Conhecemos muitas histórias sobre pessoas solitárias e desamparadas que passam suas vidas anônimas dentro de uma engrenagem trituradora, mas a história que tanto sensibiliza o cineasta Hamilton Rosa Júnior é a do artista de interior, retratada em seu mais novo trabalho, o filme “Atriz”.
A estreia acontece na noite desta sexta-feira (24), em duas sessões no Cineplex Boulevard, no Shopping Prado Boulevard, em Campinas. A primeira sessão, às 21h, já está com vendas esgotadas, mas a segunda, às 22h, ainda tem ingressos disponíveis, que podem ser adquiridos diretamente com a produção (veja na ficha técnica abaixo).

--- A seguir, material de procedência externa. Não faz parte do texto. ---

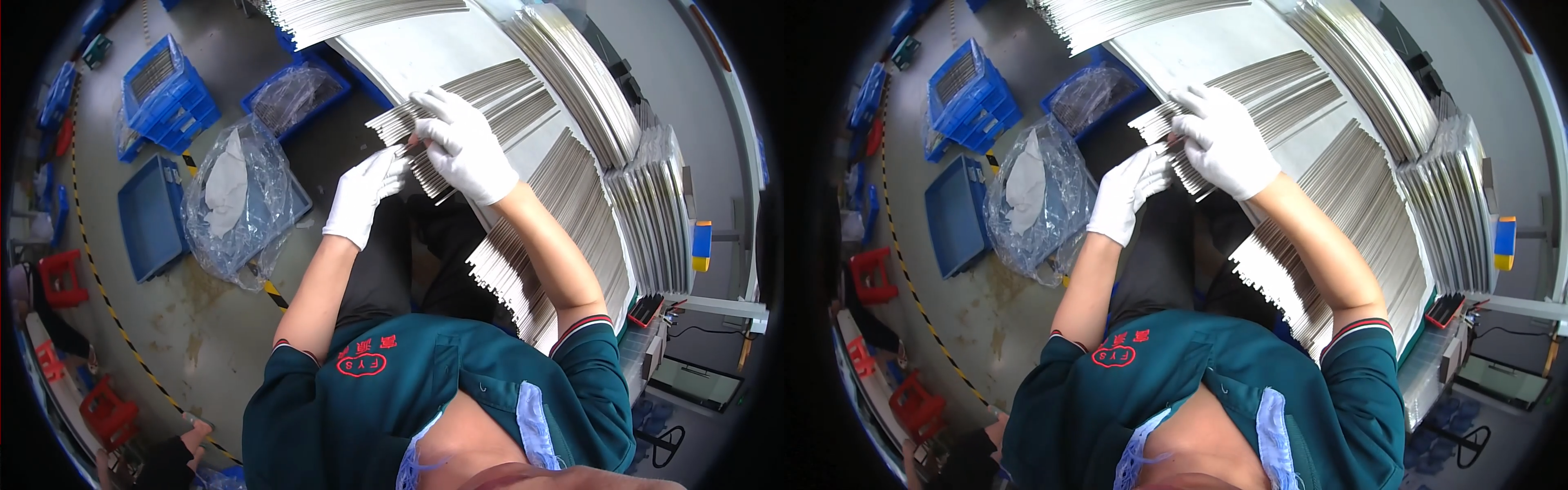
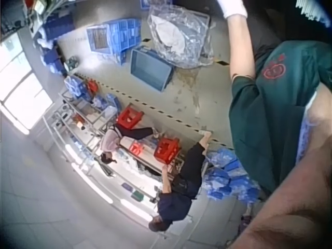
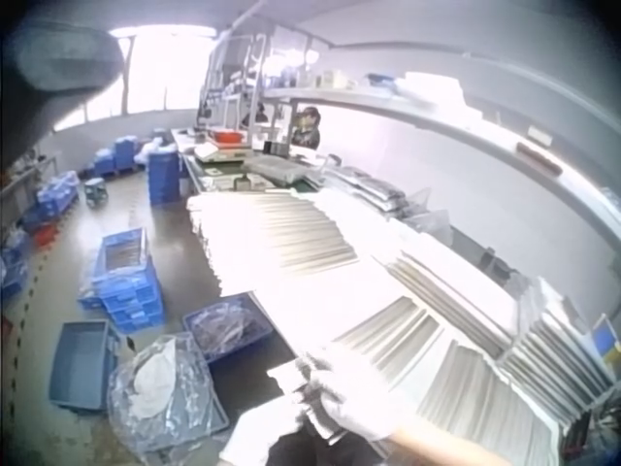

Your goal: The person is counting, grouping, and packaging thin metal rods into plastic sleeves and securing them with tape.

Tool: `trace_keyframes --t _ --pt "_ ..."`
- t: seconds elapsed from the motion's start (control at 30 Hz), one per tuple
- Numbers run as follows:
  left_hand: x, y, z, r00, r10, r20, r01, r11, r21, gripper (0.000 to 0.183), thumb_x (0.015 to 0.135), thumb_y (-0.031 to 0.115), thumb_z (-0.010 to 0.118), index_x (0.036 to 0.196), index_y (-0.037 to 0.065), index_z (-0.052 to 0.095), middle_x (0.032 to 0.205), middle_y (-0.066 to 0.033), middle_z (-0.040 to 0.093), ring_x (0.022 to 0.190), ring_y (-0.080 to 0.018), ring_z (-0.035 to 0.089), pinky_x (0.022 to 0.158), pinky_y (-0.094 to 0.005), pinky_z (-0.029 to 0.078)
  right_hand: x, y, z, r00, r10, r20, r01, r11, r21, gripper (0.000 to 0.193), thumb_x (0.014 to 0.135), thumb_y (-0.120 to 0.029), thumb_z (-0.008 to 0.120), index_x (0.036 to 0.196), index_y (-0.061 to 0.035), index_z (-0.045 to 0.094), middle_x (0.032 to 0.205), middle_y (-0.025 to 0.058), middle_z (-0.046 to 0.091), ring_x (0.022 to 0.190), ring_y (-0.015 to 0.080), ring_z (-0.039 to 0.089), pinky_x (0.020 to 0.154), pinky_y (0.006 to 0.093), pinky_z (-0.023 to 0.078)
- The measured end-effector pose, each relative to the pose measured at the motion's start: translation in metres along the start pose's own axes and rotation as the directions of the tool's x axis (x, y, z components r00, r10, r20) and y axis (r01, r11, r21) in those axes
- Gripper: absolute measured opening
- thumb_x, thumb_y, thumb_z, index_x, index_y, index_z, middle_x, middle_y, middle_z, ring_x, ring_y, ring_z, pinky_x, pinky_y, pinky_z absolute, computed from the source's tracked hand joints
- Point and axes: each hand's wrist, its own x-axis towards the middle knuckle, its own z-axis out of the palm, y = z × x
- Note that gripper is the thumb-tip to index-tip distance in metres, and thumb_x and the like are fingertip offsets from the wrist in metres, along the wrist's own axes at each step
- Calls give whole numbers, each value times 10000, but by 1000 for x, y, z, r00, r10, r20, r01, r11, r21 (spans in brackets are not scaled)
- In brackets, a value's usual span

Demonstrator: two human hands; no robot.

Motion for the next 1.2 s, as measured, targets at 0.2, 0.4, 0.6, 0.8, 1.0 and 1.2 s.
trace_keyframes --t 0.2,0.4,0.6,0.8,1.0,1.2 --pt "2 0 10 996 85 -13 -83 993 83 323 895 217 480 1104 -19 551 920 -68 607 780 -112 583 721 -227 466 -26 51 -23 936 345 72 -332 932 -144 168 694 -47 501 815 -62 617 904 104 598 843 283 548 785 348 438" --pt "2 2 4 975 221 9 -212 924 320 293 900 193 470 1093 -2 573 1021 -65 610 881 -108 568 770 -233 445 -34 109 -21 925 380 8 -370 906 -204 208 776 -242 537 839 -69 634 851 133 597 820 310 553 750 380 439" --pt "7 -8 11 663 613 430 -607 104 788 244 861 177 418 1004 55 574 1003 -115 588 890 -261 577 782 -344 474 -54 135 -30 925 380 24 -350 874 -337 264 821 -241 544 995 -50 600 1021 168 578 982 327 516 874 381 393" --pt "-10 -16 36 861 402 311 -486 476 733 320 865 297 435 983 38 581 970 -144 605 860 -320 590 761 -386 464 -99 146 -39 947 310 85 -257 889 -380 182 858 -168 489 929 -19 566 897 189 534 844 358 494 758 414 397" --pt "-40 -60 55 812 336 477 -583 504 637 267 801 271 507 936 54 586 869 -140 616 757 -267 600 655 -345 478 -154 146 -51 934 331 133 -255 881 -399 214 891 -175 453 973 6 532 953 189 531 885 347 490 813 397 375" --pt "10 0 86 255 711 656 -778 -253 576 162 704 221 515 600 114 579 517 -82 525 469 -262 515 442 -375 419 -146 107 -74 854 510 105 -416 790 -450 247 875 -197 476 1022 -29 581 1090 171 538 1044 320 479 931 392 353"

O filme conta a trajetória de Virgínia Ribeiro (Andrea Wanger), uma veterana atriz do interior de São Paulo que dedicou toda sua vida ao teatro, porém há três anos não pisa em um palco.
A personagem principal só consegue fazer bicos como atriz trabalhando como professora na escola de teatro de um amigo e fazendo espetáculos de necroturismo no cemitério. Isso até aparecer um amigo dramaturgo, Félix (Iriberti Argenton), que lhe oferece um papel em sua próxima peça.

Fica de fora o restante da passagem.